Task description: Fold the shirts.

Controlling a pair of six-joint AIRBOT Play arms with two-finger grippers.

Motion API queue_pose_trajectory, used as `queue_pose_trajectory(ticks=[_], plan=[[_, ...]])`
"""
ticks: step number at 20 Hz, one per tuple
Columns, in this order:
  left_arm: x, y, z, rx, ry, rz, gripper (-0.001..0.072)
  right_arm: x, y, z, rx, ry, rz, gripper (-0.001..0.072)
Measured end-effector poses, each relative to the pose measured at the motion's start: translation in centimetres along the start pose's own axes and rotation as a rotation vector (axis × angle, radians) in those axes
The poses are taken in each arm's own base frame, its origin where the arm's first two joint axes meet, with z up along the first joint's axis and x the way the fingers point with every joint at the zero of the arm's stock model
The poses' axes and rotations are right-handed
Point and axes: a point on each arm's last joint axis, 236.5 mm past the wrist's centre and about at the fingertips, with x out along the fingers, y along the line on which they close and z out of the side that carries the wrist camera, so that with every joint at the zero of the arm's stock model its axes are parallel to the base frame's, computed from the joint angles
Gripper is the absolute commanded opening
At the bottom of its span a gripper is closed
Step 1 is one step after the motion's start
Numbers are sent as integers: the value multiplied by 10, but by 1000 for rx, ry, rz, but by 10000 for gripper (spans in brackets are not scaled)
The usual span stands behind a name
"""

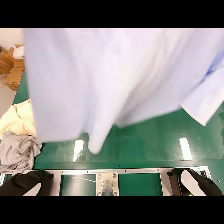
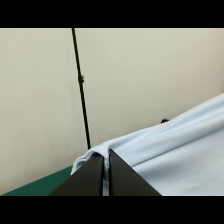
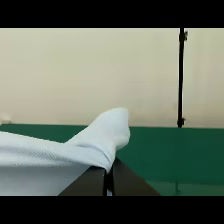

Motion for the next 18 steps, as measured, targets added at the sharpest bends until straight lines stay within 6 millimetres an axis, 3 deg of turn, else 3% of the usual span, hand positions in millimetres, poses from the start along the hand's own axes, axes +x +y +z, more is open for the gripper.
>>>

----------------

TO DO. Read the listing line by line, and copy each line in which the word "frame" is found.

RESULT OF THIS TASK.
The poses are taken in each arm's own base frame, its origin where the arm's first two joint axes meet, with z up along the first joint's axis and x the way the fingers point with every joint at the zero of the arm's stock model
Point and axes: a point on each arm's last joint axis, 236.5 mm past the wrist's centre and about at the fingertips, with x out along the fingers, y along the line on which they close and z out of the side that carries the wrist camera, so that with every joint at the zero of the arm's stock model its axes are parallel to the base frame's, computed from the joint angles

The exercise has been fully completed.